Daniel C. Ferreira

Machine Learning Engineer

Freelancer

ABOUT ME

I am a Machine Learning expert based in Vienna, Austria with a background in mathematics and working since 2016 in academia and industry. My focus is on applying ML techniques to Natural Language Processing and/or Cybersecurity topics.

I have experience in the full lifecycle of ML, from data collection/processing/labeling all the way to deployment, and like to work in projects where a little bit of everything is needed. My past professional experience includes a leading cybersecurity company, the Technical University of Vienna, among others.

Outside of work I’m passionate about music, and in particular metal (check out some of my work), and also video-games.

Interests

Artificial Intelligence
Cyber Security
Natural Language Processing
Blockchain
Music

Education

MSc in Applied Mathematics, 2015
Técnico Lisboa
BSc in Applied Mathematics and Computation, 2013
Técnico Lisboa

EXPERIENCE

Machine Learning Engineer

Freelancer

Oct 2022 – Present

Open to embarking on new challenging projects in NLP and cybersecurity. Feel free to reach out if you think I can help you :)

Also available via Toptal.

DATA SCIENTIST

CYAN SECURITY

Jun 2019 – Sep 2022 Vienna, Austria

I tackled a multitude of ML problems in the intersection of NLP and cybersecurity.

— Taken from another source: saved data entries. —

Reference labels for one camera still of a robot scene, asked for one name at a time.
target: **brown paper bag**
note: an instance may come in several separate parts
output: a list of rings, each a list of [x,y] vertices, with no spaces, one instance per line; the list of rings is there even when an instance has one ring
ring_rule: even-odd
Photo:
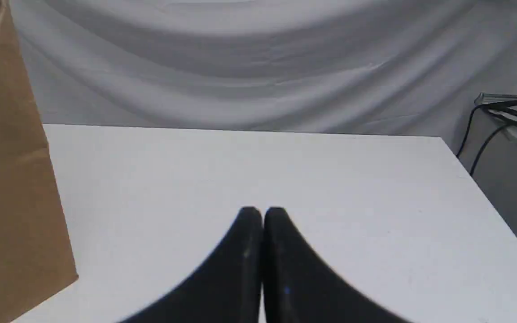
[[[47,139],[0,0],[0,323],[76,279]]]

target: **white fabric backdrop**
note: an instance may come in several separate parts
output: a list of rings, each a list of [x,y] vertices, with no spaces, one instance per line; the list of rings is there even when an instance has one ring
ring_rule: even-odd
[[[479,92],[517,94],[508,0],[13,0],[12,13],[46,123],[455,146]]]

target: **table surface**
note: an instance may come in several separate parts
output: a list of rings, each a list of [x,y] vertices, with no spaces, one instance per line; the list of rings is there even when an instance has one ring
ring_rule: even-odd
[[[188,276],[246,205],[285,207],[344,280],[414,323],[517,322],[517,239],[441,139],[45,131],[80,280],[17,323],[120,321]]]

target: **white curtain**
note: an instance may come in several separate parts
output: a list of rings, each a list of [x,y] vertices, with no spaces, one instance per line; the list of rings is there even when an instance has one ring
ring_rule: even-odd
[[[517,94],[508,0],[13,0],[46,123],[438,135]]]

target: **wire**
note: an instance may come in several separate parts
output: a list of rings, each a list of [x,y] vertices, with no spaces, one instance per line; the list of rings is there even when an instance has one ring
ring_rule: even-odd
[[[466,126],[466,132],[464,134],[464,137],[462,139],[462,144],[460,145],[460,149],[458,150],[458,153],[456,153],[456,157],[460,157],[460,155],[464,151],[464,147],[466,146],[466,141],[468,139],[468,134],[470,134],[470,128],[472,127],[472,119],[474,118],[474,113],[476,113],[477,110],[482,110],[486,114],[488,114],[491,117],[494,117],[498,120],[501,120],[504,122],[503,125],[498,127],[494,132],[492,132],[488,138],[486,138],[486,141],[482,144],[482,147],[478,150],[478,153],[476,154],[476,158],[474,159],[474,162],[472,163],[472,168],[470,168],[470,176],[474,174],[474,171],[476,170],[476,166],[478,166],[478,162],[480,161],[480,157],[482,157],[482,153],[490,143],[490,141],[497,135],[500,131],[504,130],[507,127],[517,127],[517,119],[512,119],[511,117],[517,118],[517,110],[512,109],[511,107],[517,106],[517,100],[511,100],[511,101],[503,101],[503,102],[494,102],[492,104],[482,104],[476,106],[474,109],[472,109],[472,112],[470,112],[470,117],[468,118],[468,125]]]

I worked on topics such as website categorization (using multilingual text and images), DNS tunneling detection, and IoT security. Heavy emphasis on developing production-ready ML models, and following MLOps best practices. Using state-of-the-art Machine Learning models (e.g., Transformers).

RESEARCHER

TU WIEN

Aug 2016 – Feb 2019 Vienna, Austria

I was part of the BigDAMA project, a fundamental research project focused on big data analytics for network traffic monitoring and analysis.

My research topics are mostly related to how to represent network traffic for detecting attacks at the network level (i.e., which features to use). Experimented with both classical features (what have people been using and why?), and feature learning approaches using Deep Learning techniques, and in particular representing traffic in 2-dimensional spaces.

JUNIOR RESEARCHER

PRIBERAM

Mar 2016 – Jul 2016 Lisbon, Portugal

I was part of the SUMMA project, an H2020 project for media monitoring with multiple industry and academic international partners.

I specifically tackled the problem of named entity recognition in which, given a text with some entity mentions (e.g., David and Victoria), the goal is to find the corresponding entities in Wikipedia (e.g., David Beckham and Victoria Beckham). We used both classical methods (such as SVM) and modern Deep Learning approaches.

Featured Publications

July, 2019 IJCNN 2019

Extreme Dimensionality Reduction for Network Attack Visualization with Autoencoders

We used semi-supervised Autoencoders to obtain 2d visualizations of network traffic that separate between distinct types of attacks.

August, 2017 SIGCOMM Reproducibility

A meta-analysis approach for feature selection in network traffic research

We analyse the used features in network traffic research, and propose a new traffic vector based on how often they are chosen in the literature.

August, 2016 ACL

Jointly Learning to Embed and Predict with Multiple Languages

We propose a joint formulation for learning task-specific cross-lingual word embeddings, along with classifiers for that task. We obtain state of the art results in multiple multilingual datasets.